Connect SnowFlake to CluedIn
Push data from Snowflake to CluedIn Ingestion Endpoints
This guide shows practical patterns for pushing data directly from Snowflake into CluedIn Ingestion Endpoints using either a Snowpark Python stored procedure (batch) or a Snowflake External Function (event/row-oriented). It follows CluedIn’s recommended practices around payload shape, batching, idempotency, and operational monitoring.
When to use this
Use this guide if you already have mastered data in Snowflake (curated views/tables) and want to push it into CluedIn for entity creation/enrichment, rather than having CluedIn pull from Snowflake.
Prerequisites
- CluedIn
- An Ingestion Endpoint created (from Ingestion → Endpoints in your CluedIn UI).
- The endpoint URL and an API token (or tenant key) with rights to ingest.
- Snowflake
- A warehouse you can use for procedures/functions.
- Role privileges to create procedures/functions, tasks, integrations.
- (For outbound HTTP) External Network Access is enabled and allowed to reach your CluedIn domain.
- Optional but recommended: Snowflake Secrets to store the CluedIn token.
Note
Every CluedIn environment exposes an HTTPS ingestion URL. The exact path format can differ by version/tenant. In the examples below, replacehttps://<cluedin-host>/<ingestion-path>
andCLUE_TOKEN
with your actual values from the CluedIn UI.
Data model & payloads
CluedIn endpoints accept JSON (and typically NDJSON for high-volume). Send one JSON object per record. Include a stable identifier and a last-modified timestamp whenever possible.

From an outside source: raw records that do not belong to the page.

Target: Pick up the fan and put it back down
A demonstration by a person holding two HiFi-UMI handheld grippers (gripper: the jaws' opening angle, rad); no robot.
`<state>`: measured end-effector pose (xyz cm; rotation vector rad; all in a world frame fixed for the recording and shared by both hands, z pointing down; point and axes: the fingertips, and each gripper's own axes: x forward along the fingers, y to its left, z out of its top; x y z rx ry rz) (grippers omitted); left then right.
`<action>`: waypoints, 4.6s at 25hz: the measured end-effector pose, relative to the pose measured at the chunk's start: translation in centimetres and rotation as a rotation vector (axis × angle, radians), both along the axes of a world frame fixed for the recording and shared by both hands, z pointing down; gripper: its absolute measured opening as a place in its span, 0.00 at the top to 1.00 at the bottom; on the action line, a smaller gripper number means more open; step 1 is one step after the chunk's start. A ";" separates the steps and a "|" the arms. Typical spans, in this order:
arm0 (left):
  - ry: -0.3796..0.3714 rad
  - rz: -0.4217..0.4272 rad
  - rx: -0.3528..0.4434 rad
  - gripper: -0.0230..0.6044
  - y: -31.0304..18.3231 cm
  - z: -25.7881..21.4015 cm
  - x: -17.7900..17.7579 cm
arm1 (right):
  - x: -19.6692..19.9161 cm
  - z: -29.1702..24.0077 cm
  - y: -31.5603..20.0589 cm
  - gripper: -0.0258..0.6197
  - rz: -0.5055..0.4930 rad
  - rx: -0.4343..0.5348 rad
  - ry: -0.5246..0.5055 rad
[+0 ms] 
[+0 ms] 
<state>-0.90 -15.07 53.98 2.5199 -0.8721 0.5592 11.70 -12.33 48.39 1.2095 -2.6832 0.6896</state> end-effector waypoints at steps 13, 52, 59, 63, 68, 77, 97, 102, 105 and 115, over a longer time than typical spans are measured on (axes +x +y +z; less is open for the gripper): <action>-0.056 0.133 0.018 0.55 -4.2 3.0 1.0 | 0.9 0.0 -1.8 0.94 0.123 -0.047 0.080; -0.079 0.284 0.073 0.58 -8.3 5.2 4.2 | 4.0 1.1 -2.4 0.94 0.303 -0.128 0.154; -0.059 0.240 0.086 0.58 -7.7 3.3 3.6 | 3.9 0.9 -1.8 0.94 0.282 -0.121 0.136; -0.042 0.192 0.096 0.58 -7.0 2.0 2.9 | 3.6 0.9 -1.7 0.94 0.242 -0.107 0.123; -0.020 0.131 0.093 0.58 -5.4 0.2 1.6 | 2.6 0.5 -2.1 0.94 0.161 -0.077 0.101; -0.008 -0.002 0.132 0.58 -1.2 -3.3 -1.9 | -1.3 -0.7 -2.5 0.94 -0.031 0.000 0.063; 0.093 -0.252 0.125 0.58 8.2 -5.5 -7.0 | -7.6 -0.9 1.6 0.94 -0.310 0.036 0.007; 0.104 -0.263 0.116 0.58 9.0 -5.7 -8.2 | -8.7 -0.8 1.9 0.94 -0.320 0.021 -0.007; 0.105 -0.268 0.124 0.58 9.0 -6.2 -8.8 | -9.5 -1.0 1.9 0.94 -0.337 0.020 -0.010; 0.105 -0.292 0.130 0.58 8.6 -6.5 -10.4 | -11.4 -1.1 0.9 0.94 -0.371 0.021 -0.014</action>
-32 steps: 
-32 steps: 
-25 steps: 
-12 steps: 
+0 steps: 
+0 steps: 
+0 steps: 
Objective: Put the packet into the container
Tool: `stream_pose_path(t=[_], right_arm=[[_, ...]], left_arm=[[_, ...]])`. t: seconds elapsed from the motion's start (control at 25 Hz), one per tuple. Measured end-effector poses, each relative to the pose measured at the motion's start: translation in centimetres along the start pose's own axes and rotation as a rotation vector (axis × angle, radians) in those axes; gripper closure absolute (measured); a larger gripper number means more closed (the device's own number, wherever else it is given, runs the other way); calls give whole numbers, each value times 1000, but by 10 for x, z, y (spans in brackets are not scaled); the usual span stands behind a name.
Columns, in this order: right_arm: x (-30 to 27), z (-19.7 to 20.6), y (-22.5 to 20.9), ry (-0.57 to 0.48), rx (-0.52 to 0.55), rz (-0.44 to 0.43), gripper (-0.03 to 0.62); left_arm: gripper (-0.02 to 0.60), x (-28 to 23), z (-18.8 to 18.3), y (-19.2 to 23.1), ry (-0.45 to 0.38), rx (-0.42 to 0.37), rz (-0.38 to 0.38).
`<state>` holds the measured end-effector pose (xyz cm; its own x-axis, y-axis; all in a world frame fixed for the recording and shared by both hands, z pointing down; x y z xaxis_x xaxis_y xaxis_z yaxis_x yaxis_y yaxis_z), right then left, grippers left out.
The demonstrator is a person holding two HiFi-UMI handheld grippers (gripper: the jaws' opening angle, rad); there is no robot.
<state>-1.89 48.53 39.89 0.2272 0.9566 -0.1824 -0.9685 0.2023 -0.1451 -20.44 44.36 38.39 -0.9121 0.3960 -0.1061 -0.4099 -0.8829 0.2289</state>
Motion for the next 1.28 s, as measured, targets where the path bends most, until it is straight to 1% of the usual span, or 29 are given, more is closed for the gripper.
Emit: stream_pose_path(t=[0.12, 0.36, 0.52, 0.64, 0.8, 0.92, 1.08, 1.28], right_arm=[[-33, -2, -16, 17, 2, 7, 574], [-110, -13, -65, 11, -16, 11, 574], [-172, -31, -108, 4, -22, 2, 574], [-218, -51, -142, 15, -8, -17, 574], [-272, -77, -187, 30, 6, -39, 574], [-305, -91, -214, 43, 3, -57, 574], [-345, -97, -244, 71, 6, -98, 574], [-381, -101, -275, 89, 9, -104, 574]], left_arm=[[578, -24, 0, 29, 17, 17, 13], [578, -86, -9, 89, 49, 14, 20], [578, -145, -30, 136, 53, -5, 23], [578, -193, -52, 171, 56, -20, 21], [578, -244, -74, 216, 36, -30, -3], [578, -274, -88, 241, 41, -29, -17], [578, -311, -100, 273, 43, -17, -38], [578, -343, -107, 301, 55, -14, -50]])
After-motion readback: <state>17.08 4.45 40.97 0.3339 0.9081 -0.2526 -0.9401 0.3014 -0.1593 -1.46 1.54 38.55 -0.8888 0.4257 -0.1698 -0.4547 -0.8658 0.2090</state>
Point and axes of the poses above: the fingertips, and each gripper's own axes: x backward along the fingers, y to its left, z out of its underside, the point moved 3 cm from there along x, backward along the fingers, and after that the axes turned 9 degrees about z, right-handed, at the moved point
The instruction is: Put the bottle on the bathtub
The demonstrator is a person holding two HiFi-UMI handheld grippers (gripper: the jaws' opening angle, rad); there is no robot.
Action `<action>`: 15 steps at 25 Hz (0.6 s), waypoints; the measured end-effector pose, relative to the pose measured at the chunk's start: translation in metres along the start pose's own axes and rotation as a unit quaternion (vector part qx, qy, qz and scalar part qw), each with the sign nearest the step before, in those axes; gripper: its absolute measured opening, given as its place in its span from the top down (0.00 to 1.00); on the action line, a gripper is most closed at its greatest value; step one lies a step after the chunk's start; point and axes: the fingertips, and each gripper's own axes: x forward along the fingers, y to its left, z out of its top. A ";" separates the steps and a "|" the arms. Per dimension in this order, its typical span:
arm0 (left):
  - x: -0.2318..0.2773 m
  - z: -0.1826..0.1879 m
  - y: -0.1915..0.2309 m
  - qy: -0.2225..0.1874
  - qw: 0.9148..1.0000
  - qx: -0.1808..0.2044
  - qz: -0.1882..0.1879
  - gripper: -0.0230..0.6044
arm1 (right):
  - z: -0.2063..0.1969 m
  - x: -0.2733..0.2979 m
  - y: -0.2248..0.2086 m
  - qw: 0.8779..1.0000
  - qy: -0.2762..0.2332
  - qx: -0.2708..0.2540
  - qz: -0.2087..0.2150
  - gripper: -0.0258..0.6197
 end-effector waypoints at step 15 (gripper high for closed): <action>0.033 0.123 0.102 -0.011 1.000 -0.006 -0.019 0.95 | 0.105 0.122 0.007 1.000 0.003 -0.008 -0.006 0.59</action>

Minimal recommended shape (per line for NDJSON):
{
"externalId": "CUST-000123",
"type": "Customer",
"timestamp": "2025-08-20T03:14:07Z",
"properties": {
"name": "Acme Pty Ltd",
"country": "AU",
"email": "ap@acme.example",
"isActive": true,
"updatedAt": "2025-08-20T03:14:07Z"
}
}
Tips
- Idempotency: CluedIn deduplicates/merges best when
externalId
is stable for the same logical entity. - Upserts: Always send your system-of-record “last changed” timestamp so CluedIn can reason about freshness.
- Batching: Prefer 500–5,000 records per POST (NDJSON), gzip-compressed.
- Headers:
Authorization: Bearer <token>
,Content-Type: application/x-ndjson
,Content-Encoding: gzip
(if gzipping).
Option A — Batch push with Snowpark Python (stored procedure)
This pattern is ideal for scheduled loads or micro-batching (minutes).
1) (Once) Allow Snowflake to call CluedIn over HTTPS
Ask your Snowflake admin to:
- Create a NETWORK RULE for your CluedIn hostname.
- Create an EXTERNAL ACCESS INTEGRATION that references that rule.
- (Recommended) Create a SECRET that stores the CluedIn API token.
If you can’t use Secrets yet, you can pass the token as a procedure argument for initial testing, then switch to Secrets.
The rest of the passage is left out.